**WORK TO COMPLETE**: Produce word for word the lines of the data below running from the one that has "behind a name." to the one that has "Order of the", inclusive, and no others.

[Opening DATA section]

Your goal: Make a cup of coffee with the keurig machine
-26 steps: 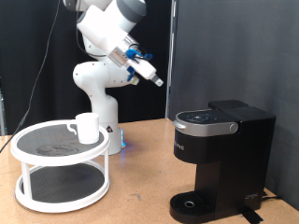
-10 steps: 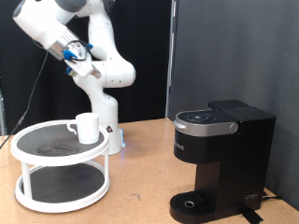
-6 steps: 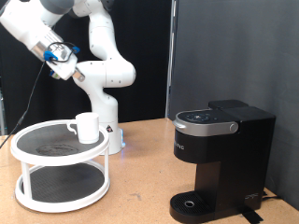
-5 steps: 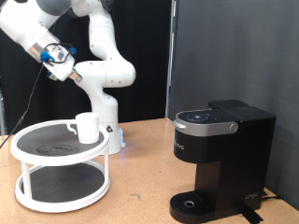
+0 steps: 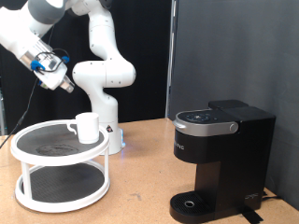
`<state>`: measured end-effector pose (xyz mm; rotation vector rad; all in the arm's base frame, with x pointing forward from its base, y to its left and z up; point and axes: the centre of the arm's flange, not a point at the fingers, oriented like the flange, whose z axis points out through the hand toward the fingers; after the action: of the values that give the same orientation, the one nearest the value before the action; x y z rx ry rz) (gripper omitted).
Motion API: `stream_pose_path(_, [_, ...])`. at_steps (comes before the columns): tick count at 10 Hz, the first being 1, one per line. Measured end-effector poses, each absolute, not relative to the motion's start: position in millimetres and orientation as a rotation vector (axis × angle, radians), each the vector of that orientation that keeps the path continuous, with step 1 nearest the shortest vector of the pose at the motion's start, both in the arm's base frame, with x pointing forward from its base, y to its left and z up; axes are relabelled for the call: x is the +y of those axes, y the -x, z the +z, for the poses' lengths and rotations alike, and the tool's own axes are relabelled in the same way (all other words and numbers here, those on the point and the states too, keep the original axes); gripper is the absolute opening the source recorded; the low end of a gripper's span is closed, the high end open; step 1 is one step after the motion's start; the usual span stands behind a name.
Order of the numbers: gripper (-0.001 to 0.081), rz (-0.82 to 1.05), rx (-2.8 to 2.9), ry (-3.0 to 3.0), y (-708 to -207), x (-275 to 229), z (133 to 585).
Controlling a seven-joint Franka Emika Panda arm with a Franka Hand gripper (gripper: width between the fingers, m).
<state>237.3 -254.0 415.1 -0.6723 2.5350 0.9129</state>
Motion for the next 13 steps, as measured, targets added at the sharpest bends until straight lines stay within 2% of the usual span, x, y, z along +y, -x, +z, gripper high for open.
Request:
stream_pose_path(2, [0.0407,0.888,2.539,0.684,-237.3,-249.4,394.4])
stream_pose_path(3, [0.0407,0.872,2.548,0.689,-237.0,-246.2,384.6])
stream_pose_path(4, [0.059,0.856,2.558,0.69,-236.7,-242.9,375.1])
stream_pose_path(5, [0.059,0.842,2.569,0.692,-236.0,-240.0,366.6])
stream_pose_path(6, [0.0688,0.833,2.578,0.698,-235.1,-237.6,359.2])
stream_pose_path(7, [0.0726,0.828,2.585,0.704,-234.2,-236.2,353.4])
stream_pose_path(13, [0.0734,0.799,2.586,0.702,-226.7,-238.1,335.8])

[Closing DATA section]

**SOLVED PROBLEM**:
Motion API: `stream_pose_path(_, [_, ...])`. at_steps (comes before the columns): tick count at 10 Hz, the first being 1, one per line. Measured end-effector poses, each absolute, not relative to the motion's start: position in millimetres and orientation as a rotation vector (axis × angle, radians), each the vector of that orientation that keeps the path continuous, with step 1 nearest the shortest vector of the pose at the motion's start, both in the arm's base frame, with x pointing forward from its base, y to its left and z up; axes are relabelled for the call: x is the +y of those axes, y the -x, z the +z, for the poses' lengths and rotations alike, and the tool's own axes are relabelled in the same way (all other words and numbers here, those on the point and the states too, keep the original axes); gripper is the absolute opening the source recorded; the low end of a gripper's span is closed, the high end open; step 1 is one step after the motion's start; the usual span stands behind a name.
Order of the numbers: gripper (-0.001 to 0.081), rz (-0.82 to 1.05), rx (-2.8 to 2.9), ry (-3.0 to 3.0), y (-708 to -207), x (-275 to 229), z (133 to 585).

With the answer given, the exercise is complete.